News

KNIME 3.0 - An Outlook

August 28, 2015 — by Thorsten Meinl

You have probably already heard the rumors that there will be a KNIME release at the end of September. This is in addition to our usual release cycle of two releases per year, one in July and the other before Christmas. This release features quite a few major changes and we hope for assistance from the community to validate that these changes don't cause any unexpected problems. That is why we decided to release KNIME 3.0 as a public "preview" that anybody can test and use. Please be aware that we don't recommend using it for production! The next production-ready version will be KNIME 3.1 in December.

In this three-part series on the KNIME 3.0 release we will highlight some of the mentioned major changes.
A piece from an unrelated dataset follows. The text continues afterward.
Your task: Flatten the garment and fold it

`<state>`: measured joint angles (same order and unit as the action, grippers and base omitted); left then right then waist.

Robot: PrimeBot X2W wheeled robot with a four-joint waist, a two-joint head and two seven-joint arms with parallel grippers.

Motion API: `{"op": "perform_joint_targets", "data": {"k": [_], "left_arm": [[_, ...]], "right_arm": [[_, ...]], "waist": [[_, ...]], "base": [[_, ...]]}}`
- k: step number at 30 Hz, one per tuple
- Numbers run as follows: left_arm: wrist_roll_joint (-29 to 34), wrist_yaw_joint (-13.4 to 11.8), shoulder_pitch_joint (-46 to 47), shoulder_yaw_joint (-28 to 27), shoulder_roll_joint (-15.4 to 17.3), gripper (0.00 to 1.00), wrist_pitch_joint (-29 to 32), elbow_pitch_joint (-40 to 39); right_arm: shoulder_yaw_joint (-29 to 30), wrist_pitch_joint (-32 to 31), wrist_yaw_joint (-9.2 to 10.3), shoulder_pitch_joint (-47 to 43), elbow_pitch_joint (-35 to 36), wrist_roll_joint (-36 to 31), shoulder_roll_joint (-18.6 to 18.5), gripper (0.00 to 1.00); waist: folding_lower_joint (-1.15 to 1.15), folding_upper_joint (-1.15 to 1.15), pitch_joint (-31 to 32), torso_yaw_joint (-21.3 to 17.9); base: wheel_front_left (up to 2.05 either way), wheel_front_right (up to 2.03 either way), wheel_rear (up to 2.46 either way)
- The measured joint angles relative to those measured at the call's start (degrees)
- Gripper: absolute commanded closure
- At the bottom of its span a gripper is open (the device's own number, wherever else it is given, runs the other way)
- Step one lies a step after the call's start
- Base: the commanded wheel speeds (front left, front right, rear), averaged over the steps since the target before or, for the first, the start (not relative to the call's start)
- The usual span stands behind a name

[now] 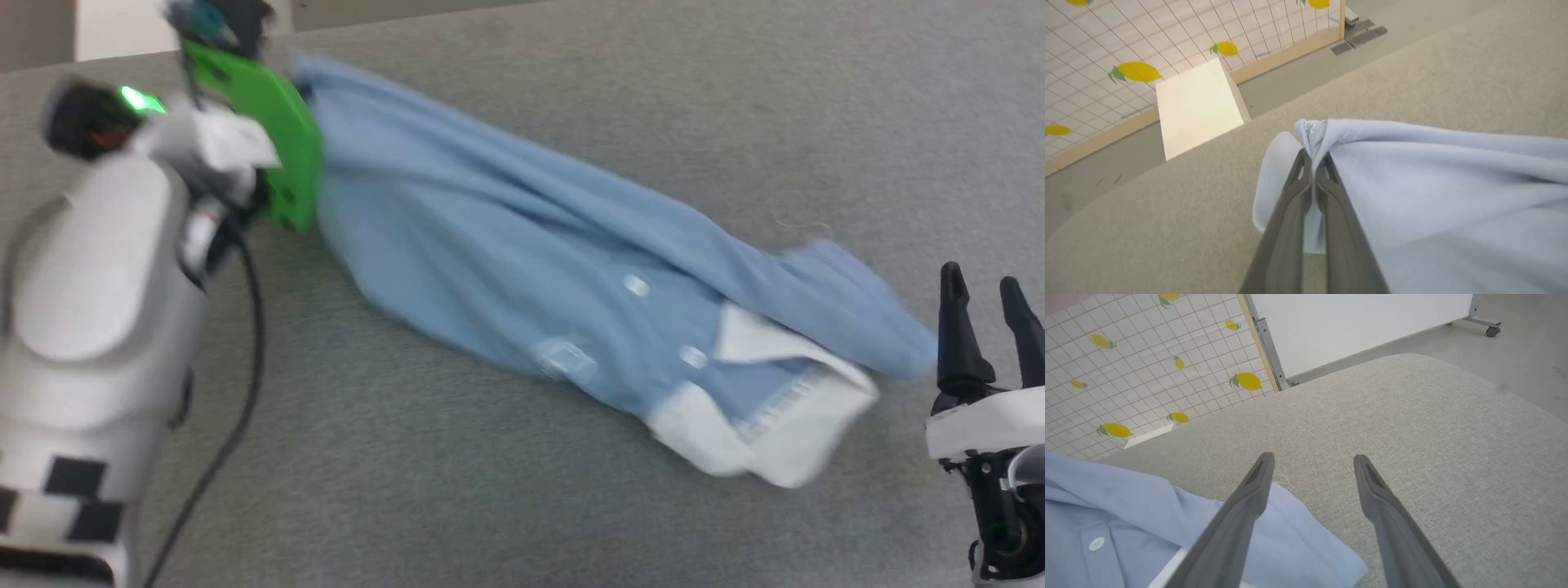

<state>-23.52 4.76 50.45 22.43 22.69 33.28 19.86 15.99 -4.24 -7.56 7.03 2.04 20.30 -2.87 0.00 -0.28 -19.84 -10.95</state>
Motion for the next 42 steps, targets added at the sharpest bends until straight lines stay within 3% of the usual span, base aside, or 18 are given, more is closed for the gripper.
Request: {"op": "perform_joint_targets", "data": {"k": [6, 13, 14, 15, 16, 23, 31, 34, 42], "left_arm": [[1.94, -0.87, 7.57, -3.34, 2.19, 1.00, -10.81, 3.46], [2.23, -0.16, 7.03, -1.45, 1.69, 1.00, -10.33, 10.22], [1.93, 0.09, 6.31, -1.26, 1.27, 0.73, -10.36, 11.24], [1.18, 0.31, 5.62, -0.90, 0.87, 0.04, -10.31, 12.20], [0.71, 0.53, 5.15, -0.65, 0.54, 0.00, -10.18, 12.94], [-2.29, 1.25, 4.82, -1.98, -1.59, 0.00, -16.95, 14.44], [-7.01, 1.82, 3.50, -6.77, -1.53, 0.00, -31.08, 10.53], [-7.34, 1.79, -0.76, -8.27, -0.49, 0.00, -35.80, 8.25], [-8.72, -1.53, -20.82, -14.58, 3.19, 0.00, -45.48, -0.07]], "right_arm": [[-1.43, 2.70, 0.00, -0.08, -2.20, 1.38, -0.02, 0.00], [-1.98, 4.81, 0.00, -0.29, -4.20, 1.97, -0.02, 0.00], [-2.02, 4.81, 0.00, -0.29, -4.32, 1.94, -0.03, 0.00], [-2.09, 4.80, 0.00, -0.29, -4.33, 1.89, -0.02, 0.00], [-2.10, 4.77, 0.00, -0.29, -4.31, 1.85, -0.03, 0.00], [-2.02, 2.98, 0.00, -0.01, -3.39, 0.02, -0.03, 0.00], [-1.12, -0.64, 0.00, 0.16, -1.85, -2.54, -0.02, 0.00], [-0.87, -2.18, 0.00, 0.15, -1.03, -3.27, -0.04, 0.00], [-2.40, -5.95, 0.00, 0.04, 0.88, -4.72, -0.01, 0.00]], "waist": [[0.00, 0.00, -1.88, -3.58], [0.01, 0.00, -4.65, -5.97], [0.01, 0.00, -4.92, -6.10], [0.01, 0.00, -5.04, -6.06], [0.01, 0.00, -5.07, -5.97], [0.01, 0.00, -3.60, -4.02], [0.00, 0.00, 0.74, -0.40], [0.00, 0.00, 2.42, 1.32], [0.00, 0.00, 6.78, 6.19]], "base": [[0.00, 0.00, 0.00], [0.00, 0.00, 0.00], [0.00, 0.00, 0.00], [0.00, 0.00, 0.00], [0.00, 0.00, 0.00], [0.00, 0.00, 0.00], [0.00, 0.00, 0.00], [0.00, 0.00, 0.00], [0.00, 0.00, 0.00]]}}
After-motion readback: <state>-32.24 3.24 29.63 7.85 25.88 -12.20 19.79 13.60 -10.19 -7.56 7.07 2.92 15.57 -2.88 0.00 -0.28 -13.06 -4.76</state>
Part 1 will deal with internal changes to the underlying architecture and API. Part 2 will present changes we made to the user interface, while in Part 3 we will talk about other noteworthy additions.

Framework Changes

The biggest change in KNIME 3.0 is the move from Eclipse 3.7.2 to Eclipse 4.5.0 and from Java 7 to Java 8. Ideally users shouldn't notice these changes at all (except for minor layout changes in the GUI), but as always reality is often far from ideal. We have already spotted a number of minor glitches but have been able to solve them all so far. So what was the reasoning behind wanting to move to the new versions?
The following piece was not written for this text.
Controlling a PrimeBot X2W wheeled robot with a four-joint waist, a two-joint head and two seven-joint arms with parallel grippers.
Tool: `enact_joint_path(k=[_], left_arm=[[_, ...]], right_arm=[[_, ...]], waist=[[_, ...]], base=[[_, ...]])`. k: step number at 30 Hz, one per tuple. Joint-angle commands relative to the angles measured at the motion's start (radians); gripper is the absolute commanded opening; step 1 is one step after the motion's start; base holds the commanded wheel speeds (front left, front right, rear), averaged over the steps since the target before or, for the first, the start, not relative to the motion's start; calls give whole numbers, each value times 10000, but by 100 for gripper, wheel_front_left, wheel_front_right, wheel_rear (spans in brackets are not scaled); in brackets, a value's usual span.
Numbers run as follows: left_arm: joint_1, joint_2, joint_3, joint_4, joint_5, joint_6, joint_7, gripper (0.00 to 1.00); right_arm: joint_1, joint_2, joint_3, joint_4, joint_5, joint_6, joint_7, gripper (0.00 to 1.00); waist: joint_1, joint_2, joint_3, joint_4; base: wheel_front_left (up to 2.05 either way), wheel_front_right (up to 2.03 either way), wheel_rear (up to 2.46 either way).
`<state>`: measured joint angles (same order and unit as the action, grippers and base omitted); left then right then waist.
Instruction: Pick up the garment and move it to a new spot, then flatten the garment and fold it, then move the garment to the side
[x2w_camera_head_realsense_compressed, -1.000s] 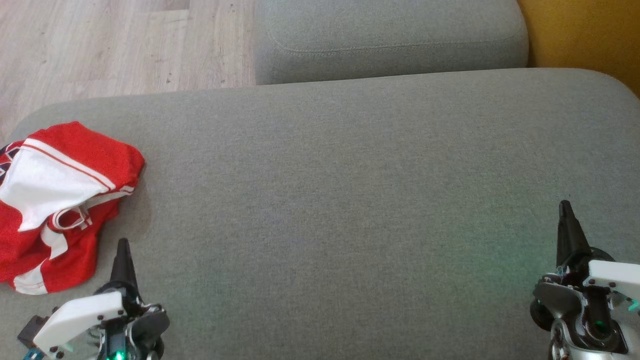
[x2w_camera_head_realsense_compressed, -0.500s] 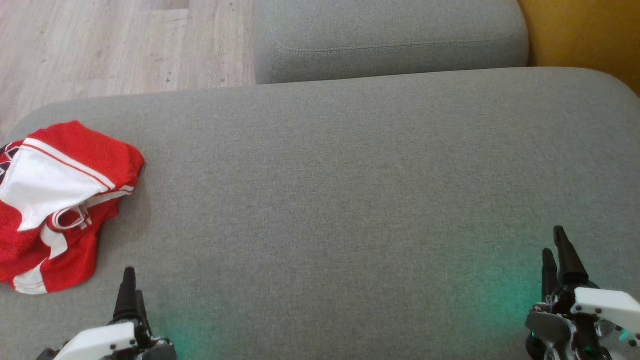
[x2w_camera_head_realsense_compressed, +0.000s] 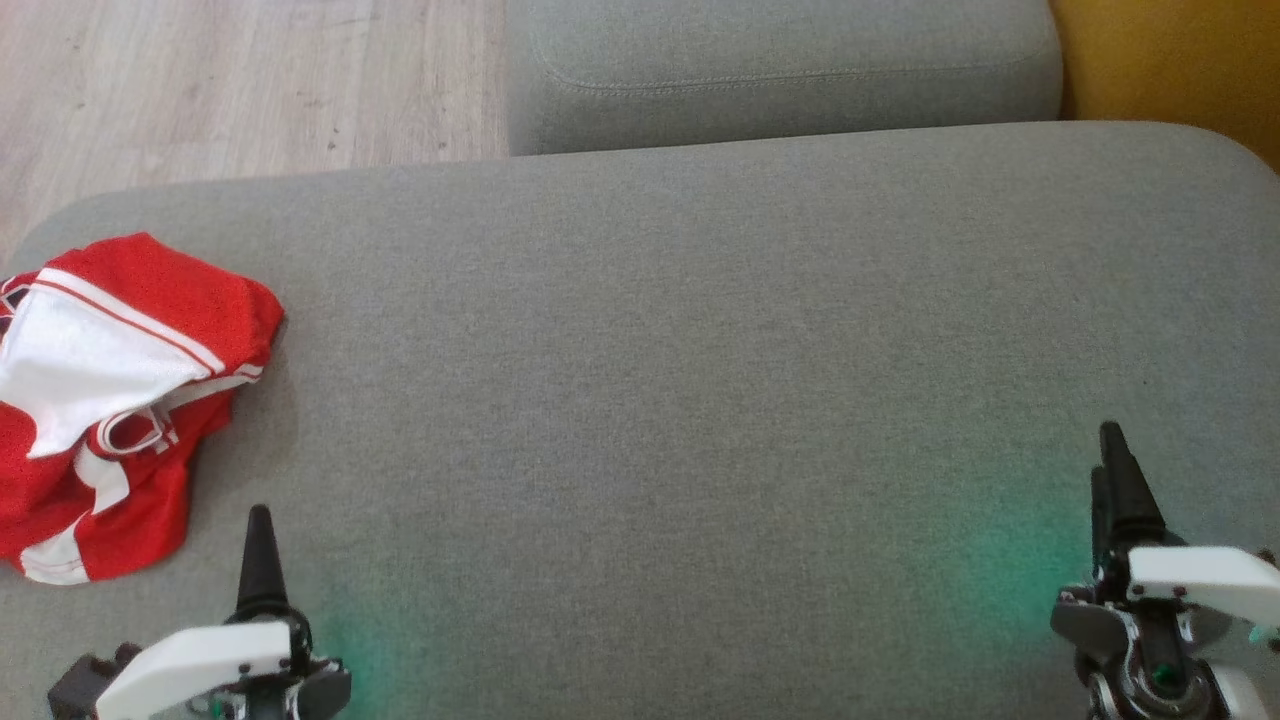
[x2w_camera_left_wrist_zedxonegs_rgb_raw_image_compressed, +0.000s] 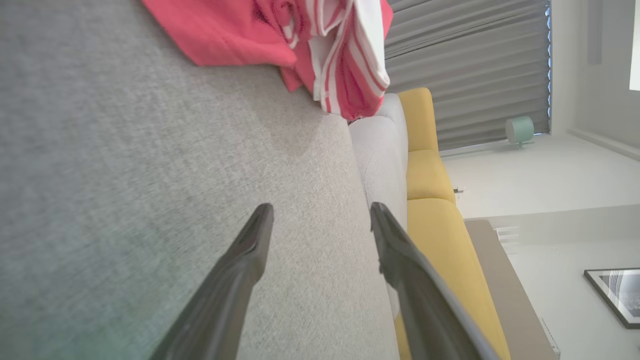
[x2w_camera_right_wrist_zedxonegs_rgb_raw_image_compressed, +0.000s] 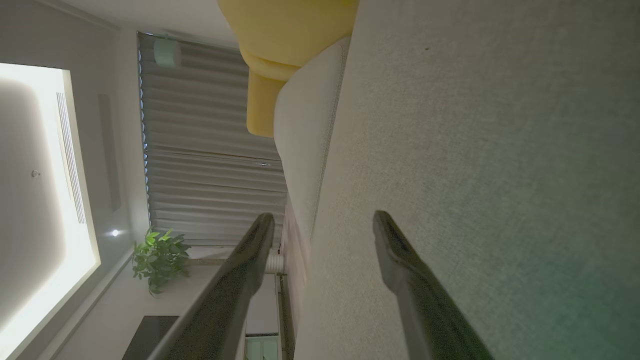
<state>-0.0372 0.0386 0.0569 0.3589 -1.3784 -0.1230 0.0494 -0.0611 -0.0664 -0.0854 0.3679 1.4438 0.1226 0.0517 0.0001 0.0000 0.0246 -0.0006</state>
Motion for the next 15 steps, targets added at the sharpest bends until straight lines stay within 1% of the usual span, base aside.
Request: enact_joint_path(k=[1,8,15], left_arm=[[-609,150,-49,-271,417,-14,-112,100],[-914,247,-171,-181,1459,-5,-317,100],[-975,249,-295,-103,2446,132,-523,100]], right_arm=[[-652,-258,131,-234,-359,15,-120,100],[-1073,-403,414,-16,-1222,19,-327,100],[-1238,-453,554,161,-2321,24,-534,100]], waist=[[-1,0,42,6],[-1,0,161,35],[-1,0,202,65]], base=[[0,0,0],[0,0,0],[0,0,0]])
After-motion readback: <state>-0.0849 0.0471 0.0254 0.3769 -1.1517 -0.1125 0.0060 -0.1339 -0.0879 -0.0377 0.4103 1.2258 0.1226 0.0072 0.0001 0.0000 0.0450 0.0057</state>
Eclipse 3.7 was released in 2012; now, however, bugs are no longer fixed and there are no feature additions. This is mainly a problem for Linux users, as browser integration depends on operating system libaries (notably Webkit) which have progressed quite a bit since 2012. Integrating native libraries in Java applications is usually a complex procedure and can break easily if the native library changes. Unfortunately we have seen this happening quite a few times already (resulting in application crashes whenever HTML content was to be rendered) but we were able to backport the browser integration from more recent Eclipse versions. Naturally, however, we wanted to get rid of this rather ugly workaround and this entailed moving to the latest Eclipse 4.5. However, other than that there are no relevant changes for users, and if developers have been using our standard node API, there will be no (or only trivial) changes required on their end - usually a simple re-compilation is enough.
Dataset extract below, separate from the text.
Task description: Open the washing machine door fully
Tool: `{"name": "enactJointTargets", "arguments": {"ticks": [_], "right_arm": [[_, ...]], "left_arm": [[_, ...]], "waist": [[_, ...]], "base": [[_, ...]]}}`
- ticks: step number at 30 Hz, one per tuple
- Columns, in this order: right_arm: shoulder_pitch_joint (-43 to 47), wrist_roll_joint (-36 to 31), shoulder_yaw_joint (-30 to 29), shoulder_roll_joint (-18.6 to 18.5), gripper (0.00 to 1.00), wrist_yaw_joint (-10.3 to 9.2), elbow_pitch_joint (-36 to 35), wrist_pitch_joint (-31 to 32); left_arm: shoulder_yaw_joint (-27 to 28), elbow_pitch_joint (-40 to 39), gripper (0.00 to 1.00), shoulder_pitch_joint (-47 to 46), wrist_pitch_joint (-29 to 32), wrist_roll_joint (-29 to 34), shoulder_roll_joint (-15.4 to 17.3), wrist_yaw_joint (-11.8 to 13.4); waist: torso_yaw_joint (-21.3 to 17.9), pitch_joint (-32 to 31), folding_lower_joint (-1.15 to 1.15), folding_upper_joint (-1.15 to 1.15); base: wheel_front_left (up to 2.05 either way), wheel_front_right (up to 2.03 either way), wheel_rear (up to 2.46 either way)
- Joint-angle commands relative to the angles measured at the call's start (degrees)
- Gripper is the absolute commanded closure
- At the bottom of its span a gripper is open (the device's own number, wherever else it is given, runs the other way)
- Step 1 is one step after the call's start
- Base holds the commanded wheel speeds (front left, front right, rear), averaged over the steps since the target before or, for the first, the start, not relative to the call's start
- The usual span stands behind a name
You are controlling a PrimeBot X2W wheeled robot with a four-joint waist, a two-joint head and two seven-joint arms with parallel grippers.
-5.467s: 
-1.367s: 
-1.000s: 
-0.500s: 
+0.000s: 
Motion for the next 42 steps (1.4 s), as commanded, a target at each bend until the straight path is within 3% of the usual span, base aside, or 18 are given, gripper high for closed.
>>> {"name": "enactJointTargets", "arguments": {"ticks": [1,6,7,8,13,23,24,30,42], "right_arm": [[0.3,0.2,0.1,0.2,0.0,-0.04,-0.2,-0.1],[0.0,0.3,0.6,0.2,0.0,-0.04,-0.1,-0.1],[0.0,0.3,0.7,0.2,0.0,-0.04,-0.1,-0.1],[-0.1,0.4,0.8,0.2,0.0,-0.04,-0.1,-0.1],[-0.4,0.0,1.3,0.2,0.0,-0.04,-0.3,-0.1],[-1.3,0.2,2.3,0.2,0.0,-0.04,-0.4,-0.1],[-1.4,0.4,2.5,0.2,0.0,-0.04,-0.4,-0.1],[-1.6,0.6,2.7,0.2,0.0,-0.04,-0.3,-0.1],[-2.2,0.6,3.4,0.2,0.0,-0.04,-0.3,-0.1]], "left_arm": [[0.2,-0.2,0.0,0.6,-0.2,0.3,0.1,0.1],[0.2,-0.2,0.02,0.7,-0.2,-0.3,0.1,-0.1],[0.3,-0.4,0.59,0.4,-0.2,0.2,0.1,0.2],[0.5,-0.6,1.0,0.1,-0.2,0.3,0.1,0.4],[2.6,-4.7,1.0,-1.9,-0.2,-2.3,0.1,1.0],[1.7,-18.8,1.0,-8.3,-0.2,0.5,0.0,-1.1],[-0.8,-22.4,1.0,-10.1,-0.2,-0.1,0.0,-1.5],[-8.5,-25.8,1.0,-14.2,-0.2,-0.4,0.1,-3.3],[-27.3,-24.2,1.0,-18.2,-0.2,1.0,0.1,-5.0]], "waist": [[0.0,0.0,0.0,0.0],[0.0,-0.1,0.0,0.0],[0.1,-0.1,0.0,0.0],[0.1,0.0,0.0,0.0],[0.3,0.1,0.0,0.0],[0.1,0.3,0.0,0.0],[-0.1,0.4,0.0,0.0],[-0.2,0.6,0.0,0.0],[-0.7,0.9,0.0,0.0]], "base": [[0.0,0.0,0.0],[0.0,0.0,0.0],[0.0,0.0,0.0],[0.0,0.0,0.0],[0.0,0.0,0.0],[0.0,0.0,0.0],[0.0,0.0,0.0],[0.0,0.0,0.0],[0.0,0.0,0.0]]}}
The transition to Java 8 wasn't as pressing as the one for Eclipse, but Java 8 brings along quite a few very nice additions to the language. They don't make the impossible possible, but in some places they make your code much simpler and still more readable! Here are three new concepts in Java 8 that I already use on a daily basis:

  1. Lambda expressions. If you have ever had to learn a functional programming language, you may already know them. In short, they function without names (anonymous function) and in Java they can replace anonymous classes implementing single-function interfaces. Just one short example: Instead of
      Arrays.sort(args, new Comparator<string>() {    
          public int compare(String a, String b) {      
              return Integer.compare(a.length(), b.length());    
          }  
      });       
    you can now simply write
      Arrays.sort(args, (a, b) -> Integer.compare(a.length(), b.length()));       
    This is not only shorter but also more readable (once you get used to the new syntax).
  2. Stream API. This one will eliminate at least 50% of the loops in your code, if not more. I guess all programmers know cases of having a collection of objects, wanting to filter them based on some property and then compute an aggregate over all remaining objects (for example). This requires at least two loops, a few if statements, and a temporary collection (or something similarly complicated). With the Stream API (which makes heavy use of Lambda expressions), this is now as simple as
      double averageIncome = taxpayers.stream()    
        .filter(tp -> (tp.age > 30) && (tp.age < 50))    
        .mapToInt(tp -> tp.income)    
        .average().getAsDouble();          
    
  3. Optionals. These add a bit of syntactic sugar, their sole purpose being to eliminate NullPointerExceptions. You probably know the problem: a method returns an object that may be null but the caller doesn't check it and then "boooom". One solution, in such a case, is to return an Optional . Then the caller has to explicitly invoke a method to get the real object inside the Optional. At this point in time you should really start to think about why you need to invoke a method and what happens if there is null in the Optional. Not the killer solution against NullPointerExceptions but it's definitly a step forward.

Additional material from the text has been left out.